PROBLEM REQUIREMENTS - In the following material, identify every line holding the string "subject" and return it.

◆ ◆ ◆ ◆

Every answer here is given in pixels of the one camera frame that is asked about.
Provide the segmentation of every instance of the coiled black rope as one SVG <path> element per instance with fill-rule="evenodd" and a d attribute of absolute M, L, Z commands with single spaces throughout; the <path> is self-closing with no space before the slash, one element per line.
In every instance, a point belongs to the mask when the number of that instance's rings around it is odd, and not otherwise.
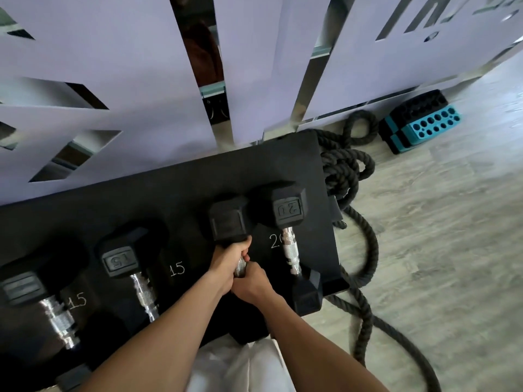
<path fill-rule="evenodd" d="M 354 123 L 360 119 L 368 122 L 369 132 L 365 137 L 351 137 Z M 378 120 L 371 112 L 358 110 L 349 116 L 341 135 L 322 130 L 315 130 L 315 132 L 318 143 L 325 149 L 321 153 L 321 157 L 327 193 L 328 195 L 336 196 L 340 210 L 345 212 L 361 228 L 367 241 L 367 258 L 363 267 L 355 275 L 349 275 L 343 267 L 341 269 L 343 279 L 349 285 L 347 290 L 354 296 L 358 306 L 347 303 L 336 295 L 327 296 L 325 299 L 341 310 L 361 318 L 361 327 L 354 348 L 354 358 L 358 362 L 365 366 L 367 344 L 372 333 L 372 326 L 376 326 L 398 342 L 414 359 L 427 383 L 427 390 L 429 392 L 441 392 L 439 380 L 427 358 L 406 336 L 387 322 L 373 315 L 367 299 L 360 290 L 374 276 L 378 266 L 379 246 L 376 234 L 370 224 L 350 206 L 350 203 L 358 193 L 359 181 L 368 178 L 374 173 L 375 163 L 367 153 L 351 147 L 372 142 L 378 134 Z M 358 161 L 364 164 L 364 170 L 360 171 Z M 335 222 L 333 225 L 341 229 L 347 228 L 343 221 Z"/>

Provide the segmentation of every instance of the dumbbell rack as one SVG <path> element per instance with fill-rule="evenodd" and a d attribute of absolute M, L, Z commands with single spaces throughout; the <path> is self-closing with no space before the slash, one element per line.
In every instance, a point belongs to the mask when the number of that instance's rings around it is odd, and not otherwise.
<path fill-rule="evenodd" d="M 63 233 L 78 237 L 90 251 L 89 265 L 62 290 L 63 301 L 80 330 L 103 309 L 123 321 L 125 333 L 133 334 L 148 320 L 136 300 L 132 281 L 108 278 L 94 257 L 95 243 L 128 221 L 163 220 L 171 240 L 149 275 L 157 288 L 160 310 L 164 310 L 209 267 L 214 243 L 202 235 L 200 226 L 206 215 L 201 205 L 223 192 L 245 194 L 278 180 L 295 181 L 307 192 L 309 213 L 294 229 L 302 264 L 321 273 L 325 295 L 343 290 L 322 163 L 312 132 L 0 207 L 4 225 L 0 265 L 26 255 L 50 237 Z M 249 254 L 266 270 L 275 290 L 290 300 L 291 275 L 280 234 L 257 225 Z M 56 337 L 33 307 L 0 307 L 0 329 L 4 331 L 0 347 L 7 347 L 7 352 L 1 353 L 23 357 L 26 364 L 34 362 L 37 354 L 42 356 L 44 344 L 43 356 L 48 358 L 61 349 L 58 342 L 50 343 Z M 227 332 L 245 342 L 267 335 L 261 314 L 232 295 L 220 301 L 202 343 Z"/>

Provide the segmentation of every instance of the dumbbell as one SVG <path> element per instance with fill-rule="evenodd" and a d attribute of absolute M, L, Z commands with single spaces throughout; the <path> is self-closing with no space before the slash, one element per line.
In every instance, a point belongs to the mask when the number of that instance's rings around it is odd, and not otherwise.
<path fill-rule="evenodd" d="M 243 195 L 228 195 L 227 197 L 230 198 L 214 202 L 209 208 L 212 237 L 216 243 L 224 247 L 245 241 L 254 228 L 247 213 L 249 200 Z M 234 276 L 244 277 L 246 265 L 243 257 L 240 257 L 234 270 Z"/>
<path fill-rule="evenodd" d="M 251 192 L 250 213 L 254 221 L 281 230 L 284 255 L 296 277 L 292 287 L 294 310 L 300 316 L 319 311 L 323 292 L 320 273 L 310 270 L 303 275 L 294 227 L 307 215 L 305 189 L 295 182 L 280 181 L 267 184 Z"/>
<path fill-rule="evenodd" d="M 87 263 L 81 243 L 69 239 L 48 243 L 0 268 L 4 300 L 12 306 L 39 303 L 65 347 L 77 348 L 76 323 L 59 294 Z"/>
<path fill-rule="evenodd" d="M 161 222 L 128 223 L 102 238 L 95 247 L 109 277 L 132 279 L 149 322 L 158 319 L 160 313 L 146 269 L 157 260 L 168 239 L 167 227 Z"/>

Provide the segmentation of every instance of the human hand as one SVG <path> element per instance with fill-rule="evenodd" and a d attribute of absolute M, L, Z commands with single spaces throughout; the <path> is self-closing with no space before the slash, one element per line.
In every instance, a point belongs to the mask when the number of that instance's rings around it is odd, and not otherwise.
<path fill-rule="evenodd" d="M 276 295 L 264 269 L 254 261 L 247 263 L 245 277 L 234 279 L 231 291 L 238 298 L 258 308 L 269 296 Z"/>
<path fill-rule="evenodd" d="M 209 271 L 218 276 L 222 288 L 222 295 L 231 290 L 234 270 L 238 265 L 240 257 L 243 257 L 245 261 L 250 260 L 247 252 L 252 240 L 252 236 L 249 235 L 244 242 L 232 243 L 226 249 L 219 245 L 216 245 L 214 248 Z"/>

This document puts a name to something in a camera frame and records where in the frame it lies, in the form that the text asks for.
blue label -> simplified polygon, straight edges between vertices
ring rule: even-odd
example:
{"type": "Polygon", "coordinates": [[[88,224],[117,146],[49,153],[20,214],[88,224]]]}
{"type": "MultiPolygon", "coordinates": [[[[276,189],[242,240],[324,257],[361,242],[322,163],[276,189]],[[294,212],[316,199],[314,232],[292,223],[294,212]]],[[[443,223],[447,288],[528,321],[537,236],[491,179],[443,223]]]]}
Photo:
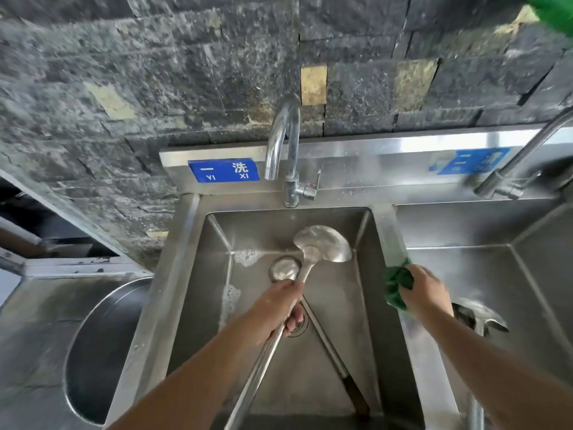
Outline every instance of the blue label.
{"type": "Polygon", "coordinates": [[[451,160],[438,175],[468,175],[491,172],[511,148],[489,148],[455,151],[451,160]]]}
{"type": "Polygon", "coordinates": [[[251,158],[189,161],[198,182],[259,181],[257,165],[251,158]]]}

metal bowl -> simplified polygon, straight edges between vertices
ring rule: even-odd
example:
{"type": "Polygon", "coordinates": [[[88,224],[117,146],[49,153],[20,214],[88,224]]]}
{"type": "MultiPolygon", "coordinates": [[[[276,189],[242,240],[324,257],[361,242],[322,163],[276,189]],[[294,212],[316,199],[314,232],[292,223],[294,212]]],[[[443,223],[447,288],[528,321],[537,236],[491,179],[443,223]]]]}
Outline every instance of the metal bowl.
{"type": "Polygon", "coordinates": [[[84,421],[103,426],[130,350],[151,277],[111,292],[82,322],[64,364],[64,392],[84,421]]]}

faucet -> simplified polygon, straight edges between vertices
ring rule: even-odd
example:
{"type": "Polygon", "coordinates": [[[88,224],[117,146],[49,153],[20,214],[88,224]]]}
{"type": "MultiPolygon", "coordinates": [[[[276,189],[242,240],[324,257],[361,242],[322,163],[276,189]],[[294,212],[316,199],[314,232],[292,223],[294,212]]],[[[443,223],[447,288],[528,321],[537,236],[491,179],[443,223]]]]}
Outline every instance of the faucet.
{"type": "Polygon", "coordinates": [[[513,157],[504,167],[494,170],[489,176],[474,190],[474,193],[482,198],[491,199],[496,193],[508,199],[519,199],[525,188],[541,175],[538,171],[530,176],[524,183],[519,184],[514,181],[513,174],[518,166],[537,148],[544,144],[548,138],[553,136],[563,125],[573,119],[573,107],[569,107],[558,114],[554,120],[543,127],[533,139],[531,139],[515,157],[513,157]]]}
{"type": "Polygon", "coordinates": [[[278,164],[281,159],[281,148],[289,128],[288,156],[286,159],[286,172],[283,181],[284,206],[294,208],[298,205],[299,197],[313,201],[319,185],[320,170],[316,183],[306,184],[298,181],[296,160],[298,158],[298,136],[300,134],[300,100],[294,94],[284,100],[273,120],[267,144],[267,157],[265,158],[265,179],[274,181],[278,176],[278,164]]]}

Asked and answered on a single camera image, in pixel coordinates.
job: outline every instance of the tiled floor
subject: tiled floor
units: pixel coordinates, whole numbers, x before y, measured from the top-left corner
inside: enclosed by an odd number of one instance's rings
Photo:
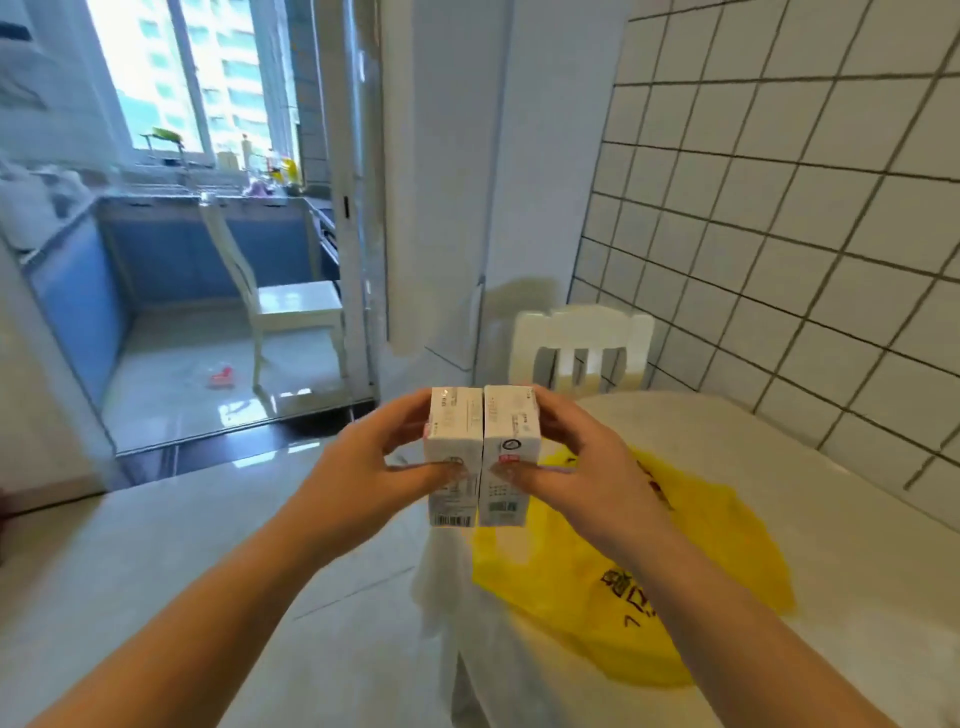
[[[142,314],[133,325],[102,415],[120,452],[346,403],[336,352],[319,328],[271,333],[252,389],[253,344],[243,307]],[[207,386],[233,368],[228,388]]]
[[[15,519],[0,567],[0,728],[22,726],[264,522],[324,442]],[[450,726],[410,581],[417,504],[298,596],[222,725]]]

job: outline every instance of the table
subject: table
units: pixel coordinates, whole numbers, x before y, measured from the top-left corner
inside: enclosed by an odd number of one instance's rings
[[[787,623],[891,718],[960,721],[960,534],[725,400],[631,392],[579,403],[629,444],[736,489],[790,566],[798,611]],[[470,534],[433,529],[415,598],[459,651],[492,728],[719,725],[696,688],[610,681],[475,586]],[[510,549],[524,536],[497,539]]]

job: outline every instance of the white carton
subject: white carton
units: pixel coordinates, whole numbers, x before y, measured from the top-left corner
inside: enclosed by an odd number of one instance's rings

◆ ◆ ◆ ◆

SOLVED EXERCISE -
subject: tiled floor
subject: table
subject: white carton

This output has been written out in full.